Wherever the string "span" appears in the listing, copy that line.

§ Data excerpt:
————————
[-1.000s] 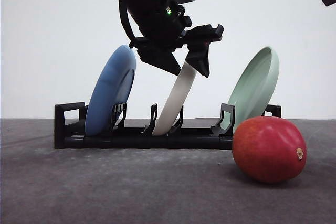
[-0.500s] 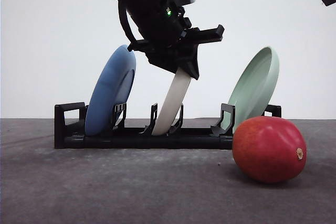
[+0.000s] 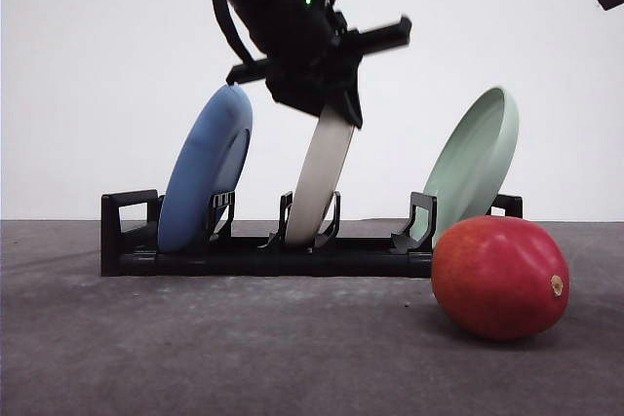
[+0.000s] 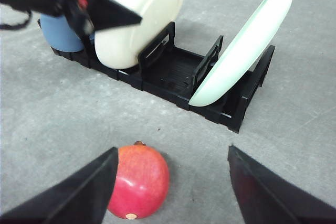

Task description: Place pomegranate in white plate

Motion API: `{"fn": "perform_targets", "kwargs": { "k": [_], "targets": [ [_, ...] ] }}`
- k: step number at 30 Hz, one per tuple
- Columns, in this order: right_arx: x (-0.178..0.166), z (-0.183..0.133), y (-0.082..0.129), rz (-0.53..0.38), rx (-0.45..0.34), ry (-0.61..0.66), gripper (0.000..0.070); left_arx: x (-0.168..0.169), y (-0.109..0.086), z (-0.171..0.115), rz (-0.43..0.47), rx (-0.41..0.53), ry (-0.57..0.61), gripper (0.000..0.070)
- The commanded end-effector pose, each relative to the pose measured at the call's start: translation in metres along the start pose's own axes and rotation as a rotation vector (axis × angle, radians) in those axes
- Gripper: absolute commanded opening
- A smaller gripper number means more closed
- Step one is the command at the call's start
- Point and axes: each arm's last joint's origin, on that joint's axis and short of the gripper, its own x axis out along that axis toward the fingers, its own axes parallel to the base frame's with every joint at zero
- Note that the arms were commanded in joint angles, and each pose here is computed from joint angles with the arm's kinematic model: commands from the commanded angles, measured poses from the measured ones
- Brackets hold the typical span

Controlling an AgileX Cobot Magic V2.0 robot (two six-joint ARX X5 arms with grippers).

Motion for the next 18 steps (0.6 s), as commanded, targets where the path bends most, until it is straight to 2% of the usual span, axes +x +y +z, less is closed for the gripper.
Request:
{"fn": "perform_targets", "kwargs": {
  "k": [1,12,18],
  "targets": [
    [-0.002,0.005,0.001,0.004,-0.014,-0.020,0.0418,-0.009,-0.004,0.013,-0.018,-0.045,-0.055,0.0013],
    [-0.002,0.005,0.001,0.005,-0.014,-0.019,0.0418,-0.050,-0.002,0.036,-0.043,-0.145,-0.143,0.0013],
    [-0.002,0.005,0.001,0.005,-0.014,-0.019,0.0418,-0.087,-0.004,0.040,-0.067,-0.135,-0.110,0.0013]
  ]
}}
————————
§ Result of the task:
- Brackets hold the typical span
Motion for the next 18 steps (0.6 s), as commanded, targets where the path bends most, until it is straight to 2% of the usual span, axes +x +y +z, less is closed for the gripper.

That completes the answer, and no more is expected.